Your goal — For the data below, retype word for word the lines from the one containing "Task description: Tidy" through the one containing "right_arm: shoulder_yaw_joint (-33"; drop the pictures.

---------- Task inputs

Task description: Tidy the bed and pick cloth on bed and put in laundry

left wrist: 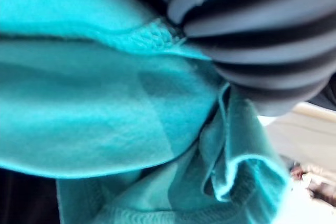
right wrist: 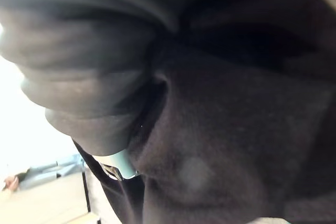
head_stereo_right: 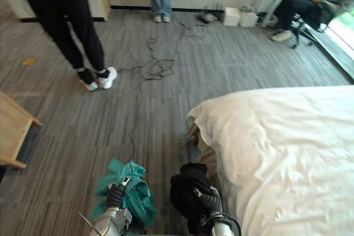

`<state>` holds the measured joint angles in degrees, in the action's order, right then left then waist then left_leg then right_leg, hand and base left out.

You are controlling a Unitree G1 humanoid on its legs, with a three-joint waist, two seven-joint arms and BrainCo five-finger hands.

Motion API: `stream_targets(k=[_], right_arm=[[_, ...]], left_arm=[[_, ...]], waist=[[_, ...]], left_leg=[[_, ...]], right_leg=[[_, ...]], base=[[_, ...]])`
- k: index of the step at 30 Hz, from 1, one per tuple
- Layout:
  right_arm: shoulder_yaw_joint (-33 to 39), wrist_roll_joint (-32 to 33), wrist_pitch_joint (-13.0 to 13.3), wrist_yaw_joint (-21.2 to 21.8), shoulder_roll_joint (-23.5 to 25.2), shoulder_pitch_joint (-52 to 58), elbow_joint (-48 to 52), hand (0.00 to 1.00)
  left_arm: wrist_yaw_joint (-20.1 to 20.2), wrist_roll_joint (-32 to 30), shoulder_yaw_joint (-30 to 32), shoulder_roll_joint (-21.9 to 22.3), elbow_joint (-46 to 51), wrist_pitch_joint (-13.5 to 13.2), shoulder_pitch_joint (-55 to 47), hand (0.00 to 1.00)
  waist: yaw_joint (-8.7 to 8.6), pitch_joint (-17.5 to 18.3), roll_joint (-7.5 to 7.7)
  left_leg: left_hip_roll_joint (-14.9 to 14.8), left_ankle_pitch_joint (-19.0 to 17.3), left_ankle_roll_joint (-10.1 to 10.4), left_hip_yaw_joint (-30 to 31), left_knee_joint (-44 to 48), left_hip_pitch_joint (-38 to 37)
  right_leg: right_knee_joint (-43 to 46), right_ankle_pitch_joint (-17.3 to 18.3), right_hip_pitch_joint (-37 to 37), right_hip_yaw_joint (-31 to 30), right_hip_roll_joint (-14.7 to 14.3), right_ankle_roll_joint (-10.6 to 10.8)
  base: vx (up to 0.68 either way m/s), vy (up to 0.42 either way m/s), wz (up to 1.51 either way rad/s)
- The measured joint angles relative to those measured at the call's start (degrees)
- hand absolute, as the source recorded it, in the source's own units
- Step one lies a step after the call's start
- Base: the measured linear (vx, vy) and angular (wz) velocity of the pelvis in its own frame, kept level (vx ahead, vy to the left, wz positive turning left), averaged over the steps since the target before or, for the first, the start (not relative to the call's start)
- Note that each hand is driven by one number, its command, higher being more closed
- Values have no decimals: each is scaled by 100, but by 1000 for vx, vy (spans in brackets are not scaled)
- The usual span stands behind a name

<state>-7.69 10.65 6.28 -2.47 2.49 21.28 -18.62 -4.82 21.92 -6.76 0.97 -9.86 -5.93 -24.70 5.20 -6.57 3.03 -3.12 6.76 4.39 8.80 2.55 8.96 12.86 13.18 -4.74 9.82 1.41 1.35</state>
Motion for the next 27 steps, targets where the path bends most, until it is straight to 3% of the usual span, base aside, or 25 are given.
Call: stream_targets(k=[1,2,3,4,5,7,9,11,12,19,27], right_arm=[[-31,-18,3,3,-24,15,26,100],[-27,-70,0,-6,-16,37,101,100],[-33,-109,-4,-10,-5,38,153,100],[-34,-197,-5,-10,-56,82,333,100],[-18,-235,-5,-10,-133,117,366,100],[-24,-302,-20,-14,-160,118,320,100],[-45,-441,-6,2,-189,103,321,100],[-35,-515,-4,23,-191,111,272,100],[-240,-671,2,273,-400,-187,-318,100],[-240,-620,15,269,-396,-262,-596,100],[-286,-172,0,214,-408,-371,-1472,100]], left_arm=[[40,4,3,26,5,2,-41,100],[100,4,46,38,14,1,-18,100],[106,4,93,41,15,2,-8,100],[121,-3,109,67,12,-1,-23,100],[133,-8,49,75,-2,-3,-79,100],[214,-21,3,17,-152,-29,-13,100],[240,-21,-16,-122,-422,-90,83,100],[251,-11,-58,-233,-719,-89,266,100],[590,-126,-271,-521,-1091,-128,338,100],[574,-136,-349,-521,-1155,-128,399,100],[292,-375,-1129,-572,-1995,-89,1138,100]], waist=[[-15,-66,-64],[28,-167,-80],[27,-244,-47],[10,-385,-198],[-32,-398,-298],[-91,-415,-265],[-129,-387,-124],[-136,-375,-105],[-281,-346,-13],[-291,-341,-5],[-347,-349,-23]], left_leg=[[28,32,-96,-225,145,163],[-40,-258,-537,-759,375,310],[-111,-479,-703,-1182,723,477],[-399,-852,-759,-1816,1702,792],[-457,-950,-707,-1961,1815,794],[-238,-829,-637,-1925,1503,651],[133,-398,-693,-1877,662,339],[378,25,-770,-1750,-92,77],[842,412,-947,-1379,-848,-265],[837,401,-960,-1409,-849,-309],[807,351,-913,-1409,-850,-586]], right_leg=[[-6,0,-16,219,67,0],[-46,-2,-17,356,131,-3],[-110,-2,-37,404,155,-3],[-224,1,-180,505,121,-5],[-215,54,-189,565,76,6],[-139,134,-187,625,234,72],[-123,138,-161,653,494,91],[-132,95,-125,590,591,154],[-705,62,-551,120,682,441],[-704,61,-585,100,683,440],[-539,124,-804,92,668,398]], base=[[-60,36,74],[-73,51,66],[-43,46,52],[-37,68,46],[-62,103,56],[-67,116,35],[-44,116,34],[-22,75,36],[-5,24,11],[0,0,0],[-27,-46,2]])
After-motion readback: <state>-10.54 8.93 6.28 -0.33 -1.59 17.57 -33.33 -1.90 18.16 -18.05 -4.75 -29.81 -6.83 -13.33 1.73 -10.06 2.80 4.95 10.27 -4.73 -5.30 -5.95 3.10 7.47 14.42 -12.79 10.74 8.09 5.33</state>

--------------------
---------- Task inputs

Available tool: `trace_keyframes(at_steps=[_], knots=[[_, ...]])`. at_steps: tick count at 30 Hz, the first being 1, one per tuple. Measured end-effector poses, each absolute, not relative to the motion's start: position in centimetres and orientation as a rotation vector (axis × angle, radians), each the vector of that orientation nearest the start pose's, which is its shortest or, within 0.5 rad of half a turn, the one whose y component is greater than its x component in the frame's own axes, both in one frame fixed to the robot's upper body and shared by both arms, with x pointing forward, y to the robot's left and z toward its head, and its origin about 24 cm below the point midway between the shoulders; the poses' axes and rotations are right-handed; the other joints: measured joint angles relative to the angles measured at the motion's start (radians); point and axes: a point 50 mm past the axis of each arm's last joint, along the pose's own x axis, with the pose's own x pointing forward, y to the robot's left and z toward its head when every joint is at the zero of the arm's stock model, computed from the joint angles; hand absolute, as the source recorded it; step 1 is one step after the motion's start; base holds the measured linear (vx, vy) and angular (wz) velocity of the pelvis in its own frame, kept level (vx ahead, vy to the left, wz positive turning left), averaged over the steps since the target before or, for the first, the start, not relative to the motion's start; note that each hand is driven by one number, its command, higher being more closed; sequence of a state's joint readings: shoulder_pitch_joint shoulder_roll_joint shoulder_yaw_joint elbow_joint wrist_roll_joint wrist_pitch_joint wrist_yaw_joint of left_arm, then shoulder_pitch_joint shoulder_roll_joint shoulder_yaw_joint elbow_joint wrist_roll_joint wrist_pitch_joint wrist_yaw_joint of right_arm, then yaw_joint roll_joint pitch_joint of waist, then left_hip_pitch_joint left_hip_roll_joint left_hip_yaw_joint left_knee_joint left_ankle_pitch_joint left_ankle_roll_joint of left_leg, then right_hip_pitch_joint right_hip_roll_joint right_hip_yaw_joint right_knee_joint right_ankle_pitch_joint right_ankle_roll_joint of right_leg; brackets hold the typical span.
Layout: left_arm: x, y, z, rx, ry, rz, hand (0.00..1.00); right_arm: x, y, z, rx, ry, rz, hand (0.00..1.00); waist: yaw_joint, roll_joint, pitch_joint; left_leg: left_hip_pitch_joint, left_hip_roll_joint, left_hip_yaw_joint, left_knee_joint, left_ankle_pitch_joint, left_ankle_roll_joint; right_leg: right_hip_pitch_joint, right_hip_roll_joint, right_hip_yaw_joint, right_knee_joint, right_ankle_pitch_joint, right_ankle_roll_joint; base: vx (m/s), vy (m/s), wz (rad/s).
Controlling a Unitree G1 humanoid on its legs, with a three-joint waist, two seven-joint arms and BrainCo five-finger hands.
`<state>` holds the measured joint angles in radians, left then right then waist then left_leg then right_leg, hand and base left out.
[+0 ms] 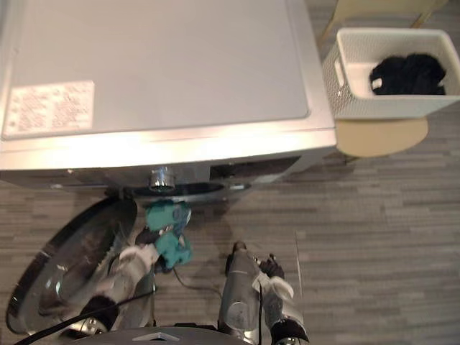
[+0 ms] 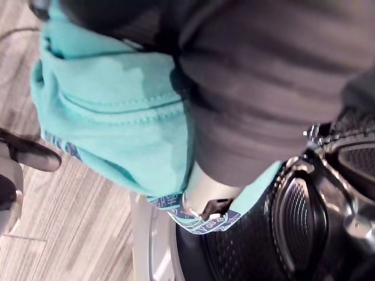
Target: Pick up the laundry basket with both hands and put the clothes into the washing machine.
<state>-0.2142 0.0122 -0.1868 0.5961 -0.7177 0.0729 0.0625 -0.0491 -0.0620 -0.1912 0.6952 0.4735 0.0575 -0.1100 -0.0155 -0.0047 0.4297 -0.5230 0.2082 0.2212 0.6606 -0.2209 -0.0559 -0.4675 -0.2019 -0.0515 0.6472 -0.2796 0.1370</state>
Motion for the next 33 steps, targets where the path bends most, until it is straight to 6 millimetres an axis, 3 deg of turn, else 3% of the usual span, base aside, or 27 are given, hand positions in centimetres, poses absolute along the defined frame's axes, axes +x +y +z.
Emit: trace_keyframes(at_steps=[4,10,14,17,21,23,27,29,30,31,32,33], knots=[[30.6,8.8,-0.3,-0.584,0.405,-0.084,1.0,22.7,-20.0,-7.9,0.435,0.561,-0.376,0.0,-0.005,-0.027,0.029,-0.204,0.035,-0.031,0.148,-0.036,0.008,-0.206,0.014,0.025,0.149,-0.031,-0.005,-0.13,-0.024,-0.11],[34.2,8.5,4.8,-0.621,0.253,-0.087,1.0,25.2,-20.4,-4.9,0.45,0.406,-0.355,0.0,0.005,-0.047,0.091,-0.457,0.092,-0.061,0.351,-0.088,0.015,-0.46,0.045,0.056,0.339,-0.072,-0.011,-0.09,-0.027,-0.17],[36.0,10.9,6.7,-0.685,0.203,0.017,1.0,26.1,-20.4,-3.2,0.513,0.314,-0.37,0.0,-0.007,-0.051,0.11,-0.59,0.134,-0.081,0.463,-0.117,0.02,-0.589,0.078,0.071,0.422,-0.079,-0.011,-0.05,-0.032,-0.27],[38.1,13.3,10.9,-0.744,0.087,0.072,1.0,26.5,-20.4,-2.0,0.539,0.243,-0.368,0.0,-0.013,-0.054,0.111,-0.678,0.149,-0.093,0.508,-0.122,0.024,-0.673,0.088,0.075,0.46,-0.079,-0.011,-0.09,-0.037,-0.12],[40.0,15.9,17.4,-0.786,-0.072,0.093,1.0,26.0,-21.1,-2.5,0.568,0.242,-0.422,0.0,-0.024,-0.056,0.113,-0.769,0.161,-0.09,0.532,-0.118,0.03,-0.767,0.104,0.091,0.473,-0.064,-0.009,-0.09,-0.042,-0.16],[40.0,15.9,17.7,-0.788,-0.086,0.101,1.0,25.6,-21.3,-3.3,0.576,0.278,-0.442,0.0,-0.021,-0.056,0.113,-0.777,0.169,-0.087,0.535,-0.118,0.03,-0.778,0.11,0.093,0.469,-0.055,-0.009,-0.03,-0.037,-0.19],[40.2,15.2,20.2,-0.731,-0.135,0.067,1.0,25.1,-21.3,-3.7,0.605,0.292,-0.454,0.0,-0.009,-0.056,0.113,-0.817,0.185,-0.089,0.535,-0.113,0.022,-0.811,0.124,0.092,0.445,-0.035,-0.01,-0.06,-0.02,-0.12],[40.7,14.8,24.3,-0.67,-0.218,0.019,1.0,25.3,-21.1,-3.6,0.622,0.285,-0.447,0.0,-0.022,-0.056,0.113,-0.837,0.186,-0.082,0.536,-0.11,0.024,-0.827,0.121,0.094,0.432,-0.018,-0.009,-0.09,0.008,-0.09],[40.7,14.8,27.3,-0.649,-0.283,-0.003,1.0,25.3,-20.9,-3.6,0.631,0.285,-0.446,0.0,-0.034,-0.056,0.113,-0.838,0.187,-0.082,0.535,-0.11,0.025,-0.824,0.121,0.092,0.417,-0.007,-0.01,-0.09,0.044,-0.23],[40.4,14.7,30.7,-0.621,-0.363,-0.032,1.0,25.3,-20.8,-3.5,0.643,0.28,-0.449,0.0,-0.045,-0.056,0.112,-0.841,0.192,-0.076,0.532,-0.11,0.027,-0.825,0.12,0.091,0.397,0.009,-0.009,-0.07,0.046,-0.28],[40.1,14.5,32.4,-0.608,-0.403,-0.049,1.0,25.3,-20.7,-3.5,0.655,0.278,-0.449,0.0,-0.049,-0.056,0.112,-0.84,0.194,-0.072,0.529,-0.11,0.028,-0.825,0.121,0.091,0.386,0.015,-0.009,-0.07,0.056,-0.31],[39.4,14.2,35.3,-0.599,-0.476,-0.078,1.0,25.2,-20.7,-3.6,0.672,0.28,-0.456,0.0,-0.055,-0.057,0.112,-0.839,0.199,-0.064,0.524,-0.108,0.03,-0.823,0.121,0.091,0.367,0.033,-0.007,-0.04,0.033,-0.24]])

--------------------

Solution to the exercise —
Task description: Tidy the bed and pick cloth on bed and put in laundry

left wrist: 
right wrist: 
head_stereo_right: 

`<state>` holds the measured joint angles in degrees, in the action's order, right then left then waist then left_leg then right_leg, hand and base left out.

You are controlling a Unitree G1 humanoid on its legs, with a three-joint waist, two seven-joint arms and BrainCo five-finger hands.

Motion API: `stream_targets(k=[_], right_arm=[[_, ...]], left_arm=[[_, ...]], waist=[[_, ...]], left_leg=[[_, ...]], right_leg=[[_, ...]], base=[[_, ...]])`
- k: index of the step at 30 Hz, from 1, one per tuple
- Layout:
  right_arm: shoulder_yaw_joint (-33 to 39), wrist_roll_joint (-32 to 33), wrist_pitch_joint (-13.0 to 13.3), wrist_yaw_joint (-21.2 to 21.8), shoulder_roll_joint (-23.5 to 25.2), shoulder_pitch_joint (-52 to 58), elbow_joint (-48 to 52), hand (0.00 to 1.00)

The answer has been fully written out.